Sunshine vitamin

Fix Your Plate by Tara Reeves

In a world where the sun’s warmth and light play a crucial role in sustaining life, it’s concerning that up to 50 percent of the global population may lack an adequate supply of a nutrient generously provided by the sun—vitamin D.

Consider vitamin D as a vital player in your body’s functions. Beyond its role in promoting bone health, this essential nutrient manages the immune system, regulates inflammation, and influences cell growth and glucose metabolism. 

The deficiency in this sunshine nutrient affecting a significant portion of the global population is attributed to modern lifestyles. Increased indoor activities, extensive use of sunscreen, and diets often deficient in vitamin D contribute to this widespread concern.

Now, let’s explore the various avenues of obtaining vitamin D without solely relying on sunlight. Fatty fish like salmon, mackerel, and tuna are recognized for their vitamin D content, providing a great option for those who love seafood. Eggs, particularly the yolk, are also a notable source of vitamin D.

Mushrooms deserve a special mention because they are a great source of vitamin D but they are also packed with other beneficial nutrients, qualifying them as superfoods. Mushroom fun fact: when exposed to sunlight or ultraviolet light during growth, mushrooms can naturally synthesize vitamin D. This unique quality makes them a valuable addition to everyone’s diet. 

Cremini, portobello, oyster and enoki mushrooms are great for cooking and are easy to add to a variety of meals. Sauteed mushrooms are likely the easiest way to consume them but grilled portobellos make a great burger patty substitute due to their ‘meaty’ texture. Oyster mushrooms also have a hearty texture and are so delicious when battered and air fried. Enoki mushrooms are popular in Asian cuisines and make a great addition to dishes like ramen or stir fries. Reishi, cordyceps and lion’s mane mushrooms are great as supplements, in their powdered forms and are easy to add into smoothies.

Fortified foods play a crucial role in providing vitamin D, especially for those who may have limited sun exposure. Tofu often comes fortified with vitamin D, offering a nutritious option for those following vegetarian or vegan diets. Oatmeal can be found enriched with vitamin D, providing a wholesome and fortified start to the day. Many brands of orange juice are fortified with this essential vitamin, as well. Additionally, various cereals, both hot and cold varieties, are commonly fortified with vitamin D.
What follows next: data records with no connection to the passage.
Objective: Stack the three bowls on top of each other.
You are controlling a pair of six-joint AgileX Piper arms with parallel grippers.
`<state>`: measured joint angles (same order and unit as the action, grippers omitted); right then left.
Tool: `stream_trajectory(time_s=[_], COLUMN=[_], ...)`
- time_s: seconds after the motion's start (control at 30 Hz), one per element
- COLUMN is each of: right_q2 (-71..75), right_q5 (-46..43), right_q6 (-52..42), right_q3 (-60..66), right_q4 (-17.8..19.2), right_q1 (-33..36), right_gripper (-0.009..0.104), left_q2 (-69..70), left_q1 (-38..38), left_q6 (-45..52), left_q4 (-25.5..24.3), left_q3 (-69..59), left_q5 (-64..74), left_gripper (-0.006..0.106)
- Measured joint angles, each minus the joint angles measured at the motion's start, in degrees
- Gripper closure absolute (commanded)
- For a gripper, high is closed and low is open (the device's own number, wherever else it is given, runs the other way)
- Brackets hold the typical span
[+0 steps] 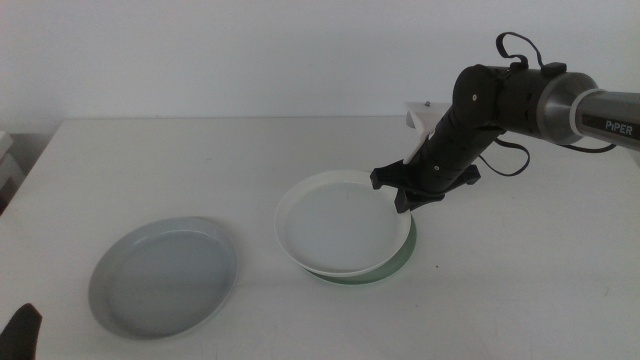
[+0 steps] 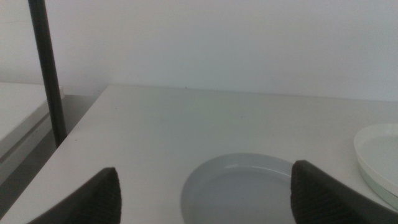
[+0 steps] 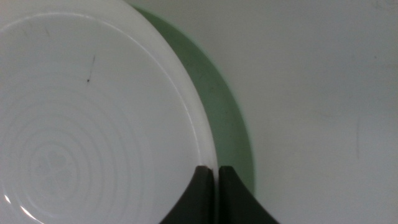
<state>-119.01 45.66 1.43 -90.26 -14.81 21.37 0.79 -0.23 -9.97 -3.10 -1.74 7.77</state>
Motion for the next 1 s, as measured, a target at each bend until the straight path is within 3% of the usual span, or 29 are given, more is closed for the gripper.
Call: stream_trajectory(time_s=[0.2,0.5,0.6,1.0], right_q2=[-0.02,0.40,2.66,28.09], right_q5=[-0.13,0.88,1.27,7.19], right_q6=[0.23,-0.01,-0.77,-8.07], right_q3=[0.00,-0.11,-0.58,4.28], right_q4=[1.72,2.87,2.94,2.48], right_q1=[0.00,0.00,0.00,0.00], right_gripper=[0.090,0.048,0.041,0.040], left_q2=[0.00,0.00,0.00,0.00], left_q1=[0.00,0.00,0.00,0.00], left_q6=[0.00,0.00,0.00,0.00], left_q4=[0.00,0.00,0.00,0.00], left_q3=[0.00,0.00,0.00,0.00], left_q5=[0.00,0.00,0.00,0.00], left_gripper=[-0.005,-0.005,-0.005,-0.005])
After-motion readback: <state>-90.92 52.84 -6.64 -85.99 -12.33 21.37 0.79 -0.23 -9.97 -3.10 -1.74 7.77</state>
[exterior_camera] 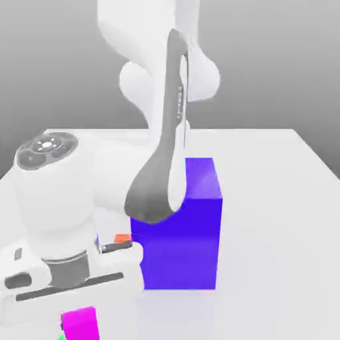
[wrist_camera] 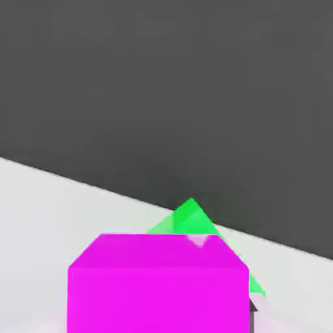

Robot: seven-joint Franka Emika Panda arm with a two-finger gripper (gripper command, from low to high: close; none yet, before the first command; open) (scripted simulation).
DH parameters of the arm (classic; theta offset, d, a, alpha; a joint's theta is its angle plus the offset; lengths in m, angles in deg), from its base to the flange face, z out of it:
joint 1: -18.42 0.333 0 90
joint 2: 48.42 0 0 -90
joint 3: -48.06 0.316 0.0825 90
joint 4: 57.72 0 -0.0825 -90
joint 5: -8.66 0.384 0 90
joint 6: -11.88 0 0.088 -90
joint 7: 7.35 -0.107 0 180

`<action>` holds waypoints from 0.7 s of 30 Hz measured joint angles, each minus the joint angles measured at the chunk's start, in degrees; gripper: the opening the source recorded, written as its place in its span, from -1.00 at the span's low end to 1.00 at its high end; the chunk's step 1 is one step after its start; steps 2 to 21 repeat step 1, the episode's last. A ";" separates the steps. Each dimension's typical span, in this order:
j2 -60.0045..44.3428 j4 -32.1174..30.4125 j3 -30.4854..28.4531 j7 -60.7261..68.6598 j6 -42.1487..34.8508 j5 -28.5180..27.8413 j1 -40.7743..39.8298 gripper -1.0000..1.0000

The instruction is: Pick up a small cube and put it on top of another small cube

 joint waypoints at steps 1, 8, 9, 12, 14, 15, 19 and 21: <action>0.00 0.00 0.00 0.00 0.00 0.00 0.00 1.00; 0.00 0.00 0.00 0.00 0.00 0.00 0.00 1.00; 0.00 0.00 0.00 0.00 0.00 0.00 0.00 1.00; 0.00 0.00 0.00 0.00 0.00 0.00 0.00 1.00; 0.00 0.00 0.00 0.00 0.00 0.00 0.00 1.00; 0.00 0.00 0.00 0.00 0.00 0.00 0.00 1.00; 0.00 0.00 0.00 0.00 0.00 0.00 0.00 1.00; 0.00 0.00 0.00 0.00 0.00 0.00 0.00 1.00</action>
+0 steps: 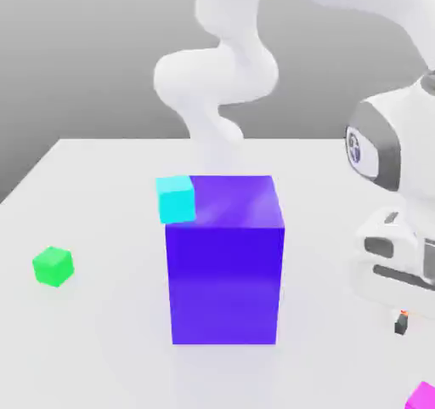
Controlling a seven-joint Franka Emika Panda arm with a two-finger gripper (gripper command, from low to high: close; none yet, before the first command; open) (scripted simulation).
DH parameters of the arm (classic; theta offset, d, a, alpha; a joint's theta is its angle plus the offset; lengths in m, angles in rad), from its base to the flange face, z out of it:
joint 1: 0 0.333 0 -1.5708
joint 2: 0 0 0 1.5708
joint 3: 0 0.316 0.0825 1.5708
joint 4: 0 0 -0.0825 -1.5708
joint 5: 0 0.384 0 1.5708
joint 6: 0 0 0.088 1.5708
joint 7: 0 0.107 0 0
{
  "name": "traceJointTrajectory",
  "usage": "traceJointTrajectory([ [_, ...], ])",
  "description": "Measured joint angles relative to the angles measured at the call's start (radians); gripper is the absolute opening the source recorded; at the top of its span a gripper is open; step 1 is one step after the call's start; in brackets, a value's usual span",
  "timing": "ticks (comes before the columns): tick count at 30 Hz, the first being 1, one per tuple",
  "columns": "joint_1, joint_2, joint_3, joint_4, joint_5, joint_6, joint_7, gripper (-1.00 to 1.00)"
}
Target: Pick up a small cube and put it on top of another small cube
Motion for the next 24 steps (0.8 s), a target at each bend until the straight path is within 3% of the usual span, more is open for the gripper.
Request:
traceJointTrajectory([
  [4, 0.096, 0.089, -0.058, 0.017, -0.088, 0.048, 0.177, 0.00],
  [7, 0.110, 0.200, -0.062, 0.043, -0.092, 0.130, 0.199, 0.00],
  [8, 0.108, 0.227, -0.060, 0.049, -0.090, 0.150, 0.199, -1.00],
  [14, 0.108, 0.241, -0.059, 0.052, -0.088, 0.163, 0.199, -1.00],
  [18, 0.117, 0.126, -0.072, 0.025, -0.102, 0.075, 0.209, -1.00],
  [24, 0.007, -0.025, -0.206, -0.076, -0.134, 0.018, 0.181, -1.00],
])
While food is fantastic, let’s not forget the original supplier—the sun. Your skin is like a solar panel for vitamin D production. All it takes is five to thirty minutes of sunlight exposure between 10 am and 3 pm to charge up your internal vitamin D battery. However, this can vary based on factors like skin tone and location.

In essence, vitamin D is indispensable for your overall health. With a focus on both food sources and sun exposure, you can ensure an adequate intake of this crucial nutrient. Whether through fatty fish, eggs, mushrooms, or fortified foods, these options provide flexibility for diverse dietary preferences. Embrace the variety offered by these sources to maintain optimal vitamin D levels, contributing to your overall well-being.